■ SOURCE MATERIAL
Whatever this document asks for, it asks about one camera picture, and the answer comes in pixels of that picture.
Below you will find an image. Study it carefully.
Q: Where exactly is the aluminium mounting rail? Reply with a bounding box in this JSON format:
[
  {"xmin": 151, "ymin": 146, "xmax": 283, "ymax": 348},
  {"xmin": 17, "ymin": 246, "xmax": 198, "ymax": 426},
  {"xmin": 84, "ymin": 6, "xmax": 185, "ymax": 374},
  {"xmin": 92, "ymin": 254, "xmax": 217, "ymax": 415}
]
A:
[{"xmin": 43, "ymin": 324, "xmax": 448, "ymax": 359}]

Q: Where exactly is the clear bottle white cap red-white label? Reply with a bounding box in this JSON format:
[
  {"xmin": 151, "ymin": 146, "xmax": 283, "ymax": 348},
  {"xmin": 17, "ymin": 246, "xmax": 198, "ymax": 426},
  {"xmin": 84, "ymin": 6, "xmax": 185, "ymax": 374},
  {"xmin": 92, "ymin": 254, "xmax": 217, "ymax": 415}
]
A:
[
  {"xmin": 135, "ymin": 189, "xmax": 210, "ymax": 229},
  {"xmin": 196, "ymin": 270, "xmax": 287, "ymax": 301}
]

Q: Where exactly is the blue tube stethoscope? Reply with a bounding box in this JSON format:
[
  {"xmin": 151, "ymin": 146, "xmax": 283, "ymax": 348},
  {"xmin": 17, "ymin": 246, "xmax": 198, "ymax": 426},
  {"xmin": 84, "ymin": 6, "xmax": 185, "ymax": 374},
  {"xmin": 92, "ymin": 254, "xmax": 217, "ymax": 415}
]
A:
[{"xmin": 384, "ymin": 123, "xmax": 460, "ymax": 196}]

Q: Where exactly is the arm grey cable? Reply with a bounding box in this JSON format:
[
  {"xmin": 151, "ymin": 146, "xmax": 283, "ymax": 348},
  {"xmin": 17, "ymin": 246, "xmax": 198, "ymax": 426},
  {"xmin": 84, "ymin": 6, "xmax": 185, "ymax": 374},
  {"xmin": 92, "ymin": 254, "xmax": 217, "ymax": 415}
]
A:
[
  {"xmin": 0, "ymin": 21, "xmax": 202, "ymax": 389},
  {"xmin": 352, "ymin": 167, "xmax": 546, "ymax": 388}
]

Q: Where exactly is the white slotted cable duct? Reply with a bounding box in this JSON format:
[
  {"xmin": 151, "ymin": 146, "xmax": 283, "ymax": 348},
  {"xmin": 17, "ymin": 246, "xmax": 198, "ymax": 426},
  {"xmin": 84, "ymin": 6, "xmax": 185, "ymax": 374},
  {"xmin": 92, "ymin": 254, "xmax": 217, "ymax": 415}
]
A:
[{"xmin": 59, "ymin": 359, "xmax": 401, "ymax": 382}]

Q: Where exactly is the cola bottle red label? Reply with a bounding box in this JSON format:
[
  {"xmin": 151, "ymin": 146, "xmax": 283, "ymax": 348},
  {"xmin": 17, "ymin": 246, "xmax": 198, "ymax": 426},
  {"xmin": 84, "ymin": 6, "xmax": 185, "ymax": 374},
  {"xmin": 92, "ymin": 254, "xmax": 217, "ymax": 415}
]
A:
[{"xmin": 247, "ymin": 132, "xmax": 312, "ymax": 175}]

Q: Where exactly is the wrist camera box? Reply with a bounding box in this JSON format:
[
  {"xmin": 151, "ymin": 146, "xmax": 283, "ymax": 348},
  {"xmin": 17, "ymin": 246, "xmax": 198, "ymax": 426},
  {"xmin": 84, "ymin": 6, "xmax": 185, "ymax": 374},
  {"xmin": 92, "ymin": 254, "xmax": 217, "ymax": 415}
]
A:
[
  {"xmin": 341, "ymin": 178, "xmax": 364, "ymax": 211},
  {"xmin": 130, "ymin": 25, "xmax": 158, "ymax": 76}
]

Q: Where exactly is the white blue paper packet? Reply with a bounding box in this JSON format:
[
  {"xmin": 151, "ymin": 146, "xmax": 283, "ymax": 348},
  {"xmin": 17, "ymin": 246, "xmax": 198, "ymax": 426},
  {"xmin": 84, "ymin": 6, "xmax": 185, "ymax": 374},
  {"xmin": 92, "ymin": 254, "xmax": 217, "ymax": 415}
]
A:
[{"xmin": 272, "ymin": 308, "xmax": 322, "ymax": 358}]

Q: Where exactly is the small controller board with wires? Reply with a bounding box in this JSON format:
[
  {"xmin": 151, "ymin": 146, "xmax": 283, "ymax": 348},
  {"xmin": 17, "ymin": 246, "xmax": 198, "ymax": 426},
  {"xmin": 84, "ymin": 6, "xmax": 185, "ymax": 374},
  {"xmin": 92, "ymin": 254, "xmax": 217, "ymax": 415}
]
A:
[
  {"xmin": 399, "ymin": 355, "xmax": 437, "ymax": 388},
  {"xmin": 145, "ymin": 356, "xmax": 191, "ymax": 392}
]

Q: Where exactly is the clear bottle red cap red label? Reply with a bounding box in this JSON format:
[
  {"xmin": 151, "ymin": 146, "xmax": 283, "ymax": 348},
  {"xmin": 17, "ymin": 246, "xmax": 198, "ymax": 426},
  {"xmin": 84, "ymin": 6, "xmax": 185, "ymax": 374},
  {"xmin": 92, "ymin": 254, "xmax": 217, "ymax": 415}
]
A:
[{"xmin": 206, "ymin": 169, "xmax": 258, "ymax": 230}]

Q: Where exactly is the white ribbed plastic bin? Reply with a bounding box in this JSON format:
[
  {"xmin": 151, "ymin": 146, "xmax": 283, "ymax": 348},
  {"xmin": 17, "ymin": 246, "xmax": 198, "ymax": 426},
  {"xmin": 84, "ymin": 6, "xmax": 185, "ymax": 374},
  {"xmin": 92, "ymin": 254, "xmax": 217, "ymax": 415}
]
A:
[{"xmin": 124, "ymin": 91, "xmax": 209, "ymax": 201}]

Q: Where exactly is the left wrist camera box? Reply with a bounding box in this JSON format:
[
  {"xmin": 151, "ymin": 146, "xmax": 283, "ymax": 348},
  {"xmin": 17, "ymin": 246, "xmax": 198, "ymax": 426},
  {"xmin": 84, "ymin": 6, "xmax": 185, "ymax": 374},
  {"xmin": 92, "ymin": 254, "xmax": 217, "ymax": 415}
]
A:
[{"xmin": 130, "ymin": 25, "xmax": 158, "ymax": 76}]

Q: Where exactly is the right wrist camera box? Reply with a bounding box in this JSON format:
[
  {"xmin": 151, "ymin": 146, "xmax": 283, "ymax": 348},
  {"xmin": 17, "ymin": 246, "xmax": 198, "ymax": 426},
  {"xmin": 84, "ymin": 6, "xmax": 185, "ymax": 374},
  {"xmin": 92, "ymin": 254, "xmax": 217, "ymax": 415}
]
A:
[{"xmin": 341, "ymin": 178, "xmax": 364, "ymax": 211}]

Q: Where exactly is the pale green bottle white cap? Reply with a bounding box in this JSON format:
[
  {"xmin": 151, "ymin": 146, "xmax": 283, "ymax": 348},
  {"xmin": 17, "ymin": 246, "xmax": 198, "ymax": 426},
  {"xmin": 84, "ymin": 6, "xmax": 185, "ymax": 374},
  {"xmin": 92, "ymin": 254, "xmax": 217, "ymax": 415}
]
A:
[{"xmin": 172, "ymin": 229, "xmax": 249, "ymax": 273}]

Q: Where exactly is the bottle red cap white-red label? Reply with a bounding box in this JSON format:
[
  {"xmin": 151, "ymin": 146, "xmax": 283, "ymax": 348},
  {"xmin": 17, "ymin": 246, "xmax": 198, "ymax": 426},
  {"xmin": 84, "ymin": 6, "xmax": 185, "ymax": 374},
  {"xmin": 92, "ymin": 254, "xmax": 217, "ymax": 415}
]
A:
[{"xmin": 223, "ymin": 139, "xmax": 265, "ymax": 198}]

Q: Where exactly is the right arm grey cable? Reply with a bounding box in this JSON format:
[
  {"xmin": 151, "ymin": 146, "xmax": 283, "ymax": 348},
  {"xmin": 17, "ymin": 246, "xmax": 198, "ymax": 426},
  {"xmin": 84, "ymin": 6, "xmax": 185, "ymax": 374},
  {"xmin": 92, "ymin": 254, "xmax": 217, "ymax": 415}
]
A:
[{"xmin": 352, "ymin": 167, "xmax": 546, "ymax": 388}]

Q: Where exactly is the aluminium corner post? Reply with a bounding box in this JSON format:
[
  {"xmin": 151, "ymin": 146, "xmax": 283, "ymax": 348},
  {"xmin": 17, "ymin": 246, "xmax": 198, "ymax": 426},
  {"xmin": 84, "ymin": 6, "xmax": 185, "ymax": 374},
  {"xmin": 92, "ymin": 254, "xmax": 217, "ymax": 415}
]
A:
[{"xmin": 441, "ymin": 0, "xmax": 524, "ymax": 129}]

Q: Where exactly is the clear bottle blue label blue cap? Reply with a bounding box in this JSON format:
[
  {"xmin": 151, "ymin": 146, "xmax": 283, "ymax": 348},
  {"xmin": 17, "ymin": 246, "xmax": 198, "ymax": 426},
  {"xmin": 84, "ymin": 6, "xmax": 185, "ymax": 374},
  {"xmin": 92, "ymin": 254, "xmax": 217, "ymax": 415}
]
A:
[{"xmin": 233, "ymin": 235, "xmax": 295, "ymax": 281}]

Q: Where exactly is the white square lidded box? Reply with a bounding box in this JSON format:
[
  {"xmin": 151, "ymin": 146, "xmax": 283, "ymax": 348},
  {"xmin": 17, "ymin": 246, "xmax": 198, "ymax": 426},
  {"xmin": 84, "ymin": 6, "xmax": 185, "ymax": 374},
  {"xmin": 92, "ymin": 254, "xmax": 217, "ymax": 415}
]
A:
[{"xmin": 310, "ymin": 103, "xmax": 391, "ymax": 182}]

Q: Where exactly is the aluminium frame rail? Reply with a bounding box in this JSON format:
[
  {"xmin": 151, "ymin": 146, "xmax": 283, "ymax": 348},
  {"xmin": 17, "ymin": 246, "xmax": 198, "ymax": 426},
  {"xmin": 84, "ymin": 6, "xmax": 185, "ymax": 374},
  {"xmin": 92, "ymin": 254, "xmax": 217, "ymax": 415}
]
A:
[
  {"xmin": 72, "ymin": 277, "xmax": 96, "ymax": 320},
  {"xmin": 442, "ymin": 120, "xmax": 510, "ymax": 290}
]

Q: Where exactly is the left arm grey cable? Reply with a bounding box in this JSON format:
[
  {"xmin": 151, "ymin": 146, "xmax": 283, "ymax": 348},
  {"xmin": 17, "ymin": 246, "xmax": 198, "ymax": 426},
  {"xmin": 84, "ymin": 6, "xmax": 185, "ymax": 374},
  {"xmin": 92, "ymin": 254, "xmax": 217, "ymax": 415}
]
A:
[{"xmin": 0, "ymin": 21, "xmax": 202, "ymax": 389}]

■ WHAT YOU SHOULD DO
How many lines of the entries above contain the word "aluminium"? Give the number alone.

■ YOUR SOLUTION
3